--- Material provided Enclosed Below ---

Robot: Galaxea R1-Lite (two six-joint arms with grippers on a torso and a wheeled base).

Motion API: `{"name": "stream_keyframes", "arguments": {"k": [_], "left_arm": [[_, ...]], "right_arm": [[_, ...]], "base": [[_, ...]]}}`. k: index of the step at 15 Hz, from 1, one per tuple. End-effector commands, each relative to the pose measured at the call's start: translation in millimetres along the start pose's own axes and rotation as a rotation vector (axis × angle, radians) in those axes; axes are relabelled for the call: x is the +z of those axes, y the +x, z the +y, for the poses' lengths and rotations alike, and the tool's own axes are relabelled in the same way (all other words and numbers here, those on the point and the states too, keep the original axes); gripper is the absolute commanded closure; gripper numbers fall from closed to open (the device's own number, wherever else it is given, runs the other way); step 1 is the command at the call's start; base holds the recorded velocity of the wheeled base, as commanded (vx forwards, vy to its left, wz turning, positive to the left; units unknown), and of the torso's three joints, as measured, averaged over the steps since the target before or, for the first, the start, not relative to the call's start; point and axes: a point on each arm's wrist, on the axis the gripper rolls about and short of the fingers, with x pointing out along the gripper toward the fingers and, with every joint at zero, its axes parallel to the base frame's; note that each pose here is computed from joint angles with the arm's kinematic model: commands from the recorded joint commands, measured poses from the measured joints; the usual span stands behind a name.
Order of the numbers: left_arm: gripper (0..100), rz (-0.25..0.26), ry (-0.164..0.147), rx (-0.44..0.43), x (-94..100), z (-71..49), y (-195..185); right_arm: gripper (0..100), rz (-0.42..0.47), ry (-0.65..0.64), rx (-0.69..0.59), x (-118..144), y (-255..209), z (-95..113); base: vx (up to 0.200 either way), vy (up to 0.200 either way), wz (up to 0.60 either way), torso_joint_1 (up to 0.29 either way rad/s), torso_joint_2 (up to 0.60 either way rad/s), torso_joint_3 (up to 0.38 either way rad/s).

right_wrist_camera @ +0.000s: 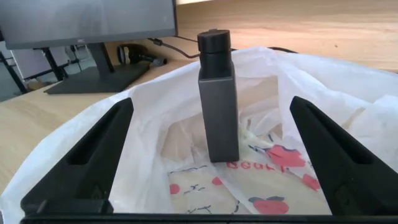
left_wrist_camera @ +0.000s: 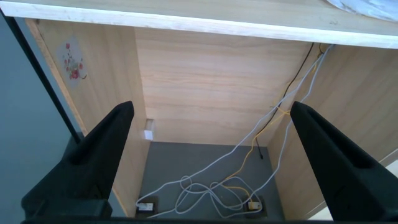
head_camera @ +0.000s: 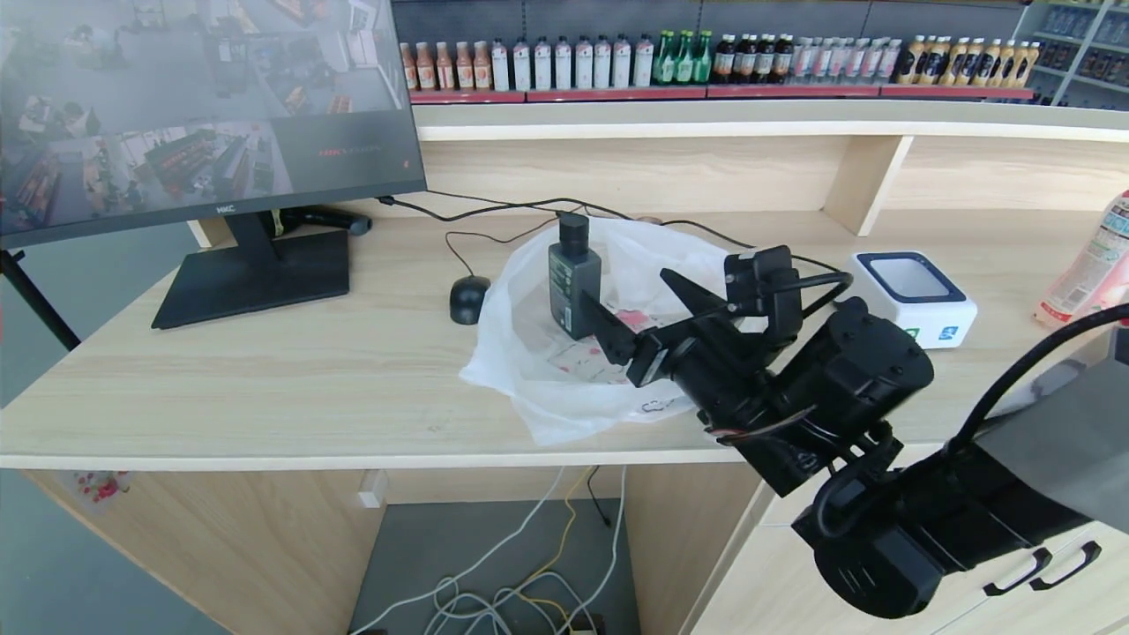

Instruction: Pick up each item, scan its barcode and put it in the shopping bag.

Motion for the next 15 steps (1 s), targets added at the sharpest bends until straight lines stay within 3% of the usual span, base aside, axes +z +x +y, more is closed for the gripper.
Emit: {"name": "stream_keyframes", "arguments": {"k": [1,8,12,15], "left_arm": [[0,0.000,-0.001,0.000,0.0,0.0,0.0],[0,0.000,-0.001,0.000,0.0,0.0,0.0],[0,0.000,-0.001,0.000,0.0,0.0,0.0],[0,0.000,-0.002,0.000,0.0,0.0,0.0]], "right_arm": [[0,0.026,-0.013,0.005,11.3,-23.8,-0.3],[0,-0.049,-0.025,0.005,46.0,-38.0,-2.1],[0,-0.050,-0.021,-0.001,55.5,-51.9,-5.0],[0,-0.004,-0.021,0.010,49.0,-63.0,-2.8]], "base": [[0.000,0.000,0.00,0.000,0.00,0.000],[0.000,0.000,0.00,0.000,0.00,0.000],[0.000,0.000,0.00,0.000,0.00,0.000],[0.000,0.000,0.00,0.000,0.00,0.000]]}}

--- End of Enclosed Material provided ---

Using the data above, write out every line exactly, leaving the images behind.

Robot: Galaxea R1-Lite (two six-joint arms with grippers on a torso and a wheeled base).

Motion API: `{"name": "stream_keyframes", "arguments": {"k": [_], "left_arm": [[_, ...]], "right_arm": [[_, ...]], "base": [[_, ...]]}}`. k: index of the step at 15 Hz, from 1, one per tuple. End-effector commands, each relative to the pose measured at the call's start: translation in millimetres along the start pose's own axes and rotation as a rotation vector (axis × angle, radians) in those axes; axes are relabelled for the call: x is the +z of those axes, y the +x, z the +y, for the poses' lengths and rotations alike, and the tool's own axes are relabelled in the same way (all other words and numbers here, those on the point and the states too, keep the original axes); gripper is the absolute commanded closure; gripper numbers fall from closed to open (the device's own number, wherever else it is given, runs the other way); step 1 is the command at the call's start; base holds the recorded velocity of the wheeled base, as commanded (vx forwards, vy to its left, wz turning, positive to the left; units unknown), and of the torso's three joints, as measured, averaged over the steps since the target before or, for the first, the start, not relative to the call's start; point and axes: a point on each arm's wrist, on the axis the gripper rolls about and short of the fingers, with x pointing out along the gripper toward the fingers and, with every joint at zero, its axes parallel to the base frame's; note that each pose here is computed from joint angles with the arm's kinematic model: commands from the recorded joint commands, measured poses from the measured joints; the usual span stands behind a name.
Order of the numbers: left_arm: gripper (0..100), rz (-0.25..0.26), ry (-0.164..0.147), rx (-0.44..0.43), x (-94..100), z (-71..49), y (-195..185); right_arm: gripper (0..100), rz (-0.42..0.47), ry (-0.65..0.64), rx (-0.69..0.59), x (-118..144), y (-255..209), z (-95..113); base: vx (up to 0.200 either way), vy (up to 0.200 either way), wz (up to 0.60 either way), torso_joint_1 (up to 0.29 either way rad/s), torso_joint_2 (up to 0.60 either way rad/s), torso_joint_3 (up to 0.38 either way rad/s).

right_wrist_camera @ +0.000s: 
left_wrist_camera @ +0.000s: 
head_camera @ +0.000s: 

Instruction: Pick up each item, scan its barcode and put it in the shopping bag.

Motion for the next 15 steps (1 s), targets added at the sharpest bends until straight lines stay within 3% of the usual span, base aside, axes +z +x +y, more is closed for the gripper.
Emit: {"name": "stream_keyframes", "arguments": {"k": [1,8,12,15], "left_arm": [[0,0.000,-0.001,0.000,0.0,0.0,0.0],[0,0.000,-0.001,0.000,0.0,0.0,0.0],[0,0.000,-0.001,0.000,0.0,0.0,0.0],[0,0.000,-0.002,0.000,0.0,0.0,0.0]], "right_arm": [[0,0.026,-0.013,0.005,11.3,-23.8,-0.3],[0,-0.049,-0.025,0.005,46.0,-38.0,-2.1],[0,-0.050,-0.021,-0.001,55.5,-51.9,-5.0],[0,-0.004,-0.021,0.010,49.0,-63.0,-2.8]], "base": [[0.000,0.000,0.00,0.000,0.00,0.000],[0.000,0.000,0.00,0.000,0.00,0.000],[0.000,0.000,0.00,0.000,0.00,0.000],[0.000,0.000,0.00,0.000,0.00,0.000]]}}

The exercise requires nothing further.